= Ezhana Wolene =

Former district in central Ethiopia

Welene ("Welene") was one of the 7 Zones in the Central Ethiopia Region of Ethiopia. This woreda was named after two of the sub-groups of the Sebat Bet Gurage, the silte and the Wolene-Worriro. Part of the Gurage Zone, Silte Wolene was bordered on the south by Muhor, on the west by Sodo, on the north by Goro, on the northeast by Oromo, and on the east by Meskanena Mareko. The major town in Site Welene was Agenda. It was divided for Welene and Silte zones.

== Overview ==
Bodies of water in this woreda include Lake Bozebar, which is 10 hectares in area. Local landmarks include Trer Falls which is 70 meters in height and is located 2 kilometers from Agenda, Fokra Falls which is 30 meters in height and 10 kilometers from Agenda, and Muhur Eyesus monastery which according to tradition was founded by Abba Zena Markos during the reign of Emperor Yekuno Amlak.

The completion of a potable water improvement project in this woreda was announced 19 December 2006. Costing over 230,000 Birr, contributed jointly by the Ethiopian and Chinese governments, the project is expected to benefit the inhabitants of three rural kebeles.

== Demographics ==
Based on figures published by the Central Statistical Agency in 2005, this woreda has an estimated total population of 232,220, of whom 121,703 are men and 110,517 are women; 4,569 or 1.97% of its population are urban dwellers, which is less than the zone average of 6.3%. With an estimated area of 815.63 square kilometers, Ezhana Wolene has an estimated population density of 284.7 people per square kilometer, which is greater than the Zone average of 278.3.

The 1994 national census reported a total population for this woreda of 164,126 of whom 78,126 were men and 86,000 were women; 2,522 or 1.54% of its population were urban dwellers.
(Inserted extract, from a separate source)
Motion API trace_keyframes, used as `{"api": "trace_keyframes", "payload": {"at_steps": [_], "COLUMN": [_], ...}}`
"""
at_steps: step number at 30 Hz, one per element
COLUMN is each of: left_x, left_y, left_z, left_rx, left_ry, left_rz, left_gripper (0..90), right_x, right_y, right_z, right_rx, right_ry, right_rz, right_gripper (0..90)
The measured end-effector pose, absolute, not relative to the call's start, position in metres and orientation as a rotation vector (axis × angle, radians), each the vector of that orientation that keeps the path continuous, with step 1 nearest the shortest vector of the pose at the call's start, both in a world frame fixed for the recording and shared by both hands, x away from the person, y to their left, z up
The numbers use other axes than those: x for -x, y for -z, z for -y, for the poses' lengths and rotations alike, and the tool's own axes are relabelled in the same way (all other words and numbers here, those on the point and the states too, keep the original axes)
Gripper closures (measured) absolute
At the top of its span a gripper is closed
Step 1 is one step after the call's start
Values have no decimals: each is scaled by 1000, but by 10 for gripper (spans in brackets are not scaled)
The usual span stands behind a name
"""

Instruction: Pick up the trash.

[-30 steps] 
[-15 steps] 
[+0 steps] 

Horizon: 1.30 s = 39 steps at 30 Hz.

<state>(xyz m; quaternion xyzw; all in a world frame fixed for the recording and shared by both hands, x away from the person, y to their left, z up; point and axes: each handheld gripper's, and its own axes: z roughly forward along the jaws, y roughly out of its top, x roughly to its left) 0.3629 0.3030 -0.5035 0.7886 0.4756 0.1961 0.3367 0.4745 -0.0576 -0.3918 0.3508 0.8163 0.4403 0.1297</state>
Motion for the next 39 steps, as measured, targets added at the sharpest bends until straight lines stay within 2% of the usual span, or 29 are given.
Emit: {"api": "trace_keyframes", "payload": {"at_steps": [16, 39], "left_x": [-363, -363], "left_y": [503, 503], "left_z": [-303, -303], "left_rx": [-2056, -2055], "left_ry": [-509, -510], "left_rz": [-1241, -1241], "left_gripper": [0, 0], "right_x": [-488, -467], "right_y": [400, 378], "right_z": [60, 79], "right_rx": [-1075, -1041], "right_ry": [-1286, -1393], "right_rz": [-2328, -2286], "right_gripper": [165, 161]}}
The four largest ethnic groups reported in Ezhana Wolene were the Sebat Bet Gurage (97.21%), the Silte (1.18%), the Kebena (0.92%), and the Amhara (0.48%); all other ethnic groups made up 0.21% of the population. Sebat Bet Gurage is spoken as a first language by 97.27% of the population, 1.16% Silte, 0.94% speak Kebena, and 0.49% speak Amharic; the remaining 0.14% spoke all other primary languages reported. The majority of the inhabitants observed Ethiopian Orthodox Christianity, with 70.85% of the population reporting they practiced that belief, while 27.93% were Muslim, and 0.66% were Protestants. Concerning education, 24.76% of the population were considered literate, which is more than the Zone average of 20.62%; 19.06% of children aged 7–12 were in primary school, 3.19% of the children aged 13–14 were in junior secondary school, and 2.81% of the inhabitants aged 15–18 were in senior secondary school. Concerning sanitary conditions, 12.96% of the urban houses and 8.08% of all houses had access to safe drinking water at the time of the census; 15.23% of the urban and 1.9% of all houses had toilet facilities.